An essential role for MYB in driving EVI1 overexpression in 3q26 rearranged acute myeloid leukemia
Chromosomal inversion or translocation between 3q21 and 3q26 results in the aberrant expression of the proto-oncogenic transcription factor EVI1 located at 3q26 causing the development of Acute Myeloid Leukemia (AML).
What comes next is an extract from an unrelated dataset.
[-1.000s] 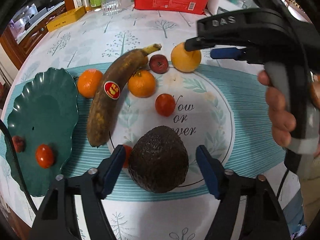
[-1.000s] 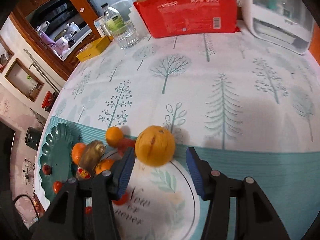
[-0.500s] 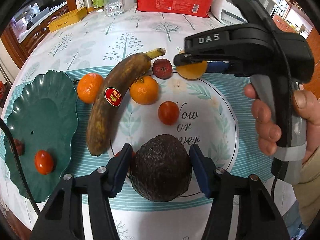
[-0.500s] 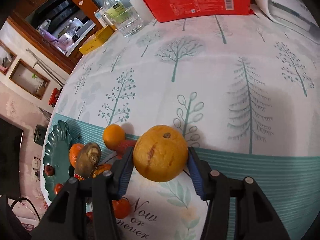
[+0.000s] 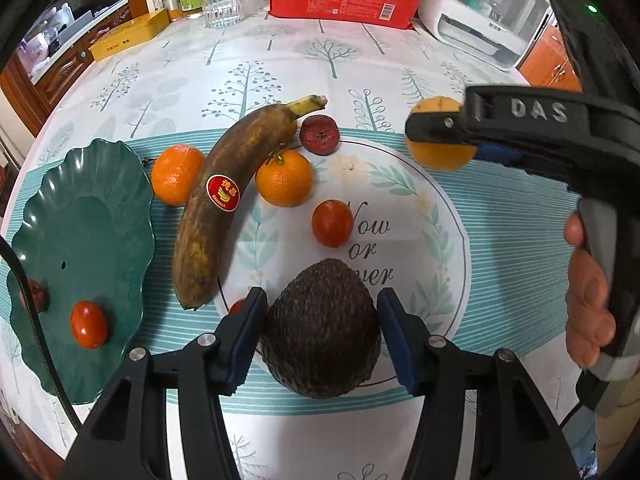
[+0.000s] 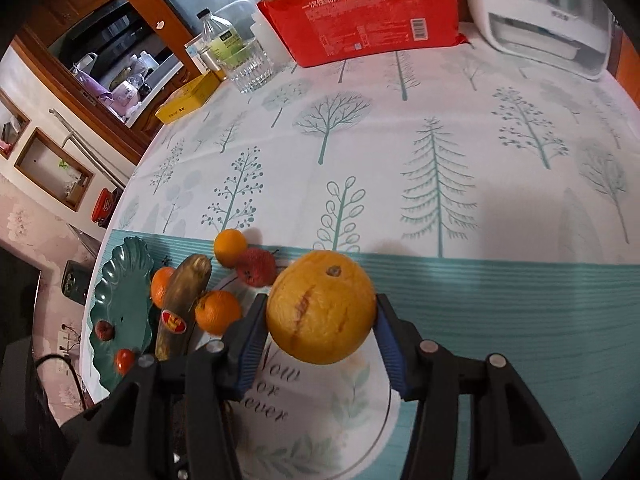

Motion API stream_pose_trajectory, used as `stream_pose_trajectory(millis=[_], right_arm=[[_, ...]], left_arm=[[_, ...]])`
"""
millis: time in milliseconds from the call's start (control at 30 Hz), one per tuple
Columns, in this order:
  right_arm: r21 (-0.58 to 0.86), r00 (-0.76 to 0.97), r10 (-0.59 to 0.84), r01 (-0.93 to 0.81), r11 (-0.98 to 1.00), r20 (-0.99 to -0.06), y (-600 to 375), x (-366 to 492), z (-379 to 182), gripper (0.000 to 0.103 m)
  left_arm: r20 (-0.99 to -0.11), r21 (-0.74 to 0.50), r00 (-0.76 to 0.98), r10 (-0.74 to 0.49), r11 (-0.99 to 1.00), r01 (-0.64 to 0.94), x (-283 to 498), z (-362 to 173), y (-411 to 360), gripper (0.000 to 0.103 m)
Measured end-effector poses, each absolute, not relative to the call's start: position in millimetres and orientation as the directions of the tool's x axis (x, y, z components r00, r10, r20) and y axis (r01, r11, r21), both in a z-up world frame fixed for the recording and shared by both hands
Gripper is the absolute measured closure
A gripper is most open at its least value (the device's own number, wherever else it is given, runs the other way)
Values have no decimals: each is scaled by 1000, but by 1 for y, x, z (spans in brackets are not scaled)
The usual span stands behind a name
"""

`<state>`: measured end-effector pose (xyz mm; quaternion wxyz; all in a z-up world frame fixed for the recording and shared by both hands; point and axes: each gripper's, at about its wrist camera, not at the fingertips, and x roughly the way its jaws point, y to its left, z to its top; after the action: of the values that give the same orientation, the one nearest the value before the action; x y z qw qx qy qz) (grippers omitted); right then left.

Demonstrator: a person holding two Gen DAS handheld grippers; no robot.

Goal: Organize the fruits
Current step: 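Grasp the yellow pear-like fruit with the right tool, then grasp the dark avocado with the left tool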

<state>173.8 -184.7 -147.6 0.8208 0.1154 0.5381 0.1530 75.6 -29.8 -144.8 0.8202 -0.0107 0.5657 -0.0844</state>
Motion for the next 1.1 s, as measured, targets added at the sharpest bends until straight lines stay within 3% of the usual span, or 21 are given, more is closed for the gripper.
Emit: stream_pose_trajectory(millis=[167,233,300,433,533,600,667,1100], right_arm=[[347,391,364,-118,931,-845,-182,154,-130,52],[336,407,355,-120,934,-841,-180,145,-121,52],[320,422,342,-123,939,-840,-176,138,-113,52],[297,419,307,-91,951,-854,-172,129,-113,52],[296,413,295,-63,953,-862,-173,121,-116,52],[294,412,290,-54,954,-864,-174,116,-117,52],[288,410,283,-50,956,-867,-175,111,-118,52],[293,410,272,-14,956,-871,-199,98,-123,52]], left_arm=[[-914,-120,367,-173,980,162,69,-126,-28,59],[-904,-124,384,-187,975,183,68,-117,-24,71],[-893,-125,403,-199,971,203,68,-107,-21,93],[-900,-136,381,-211,967,216,77,-109,-12,93],[-903,-177,353,-243,962,209,79,-113,-5,74],[-903,-209,335,-268,957,203,82,-116,-3,47],[-900,-250,314,-301,949,194,85,-121,-3,34],[-918,-226,275,-287,946,233,104,-154,-51,31]])
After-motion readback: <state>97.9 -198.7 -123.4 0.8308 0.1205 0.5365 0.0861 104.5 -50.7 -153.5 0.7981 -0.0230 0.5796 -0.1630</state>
Using functional genomics and genome editing, it has been shown that in those AMLs, a single GATA2 enhancer at chromosome 3q21 translocates to 3q26 and turns into a hyperactive super-enhancer driving aberrant expression of EVI1. In this study we aimed to unravel the mechanism of EVI1 oncogene activation by the hijacked enhancer involved in 3q26 translocation.
We applied an unbiased CRISPR/Cas9 scanning approach of the 18kb minimal translocated region of the GATA2 enhancer to uncover important transcription factor binding elements to thereby better understand the mechanisms of altered expression of the EVI1 gene.
The unbiased CRISPR/Cas9 scan of the translocated GATA2 enhancer region in 3q26 rearranged AMLs unraveled the importance of only one region of approximately 1 kb of open chromatin to be essential for EVI1 activation and consequently leukemia development. This enhancer element contained several conserved transcription factor DNA binding motifs, among which a MYB DNA binding element was demonstrated to be highly essential. MYB binds to the translocated GATA2 enhancer and a strong decrease of EVI1 expression was observed upon mutating the MYB-binding site or disruption of MYB binding to the translocated GATA2 enhancer. Exposure of AML cells with an inv(3;3) or t(3;3) to a peptide which targets MYB activity by abrogating the MYB/P300 complex, resulted in reduction of EVI1 expression causing myeloid differentiation of the cells.
Our data showed an essential role for MYB in the regulation of EVI1 expression, thereby suggesting that interfering with EVI1 expression via MYB in 3q26 AMLs may provide a new entry point for targeting these AMLs.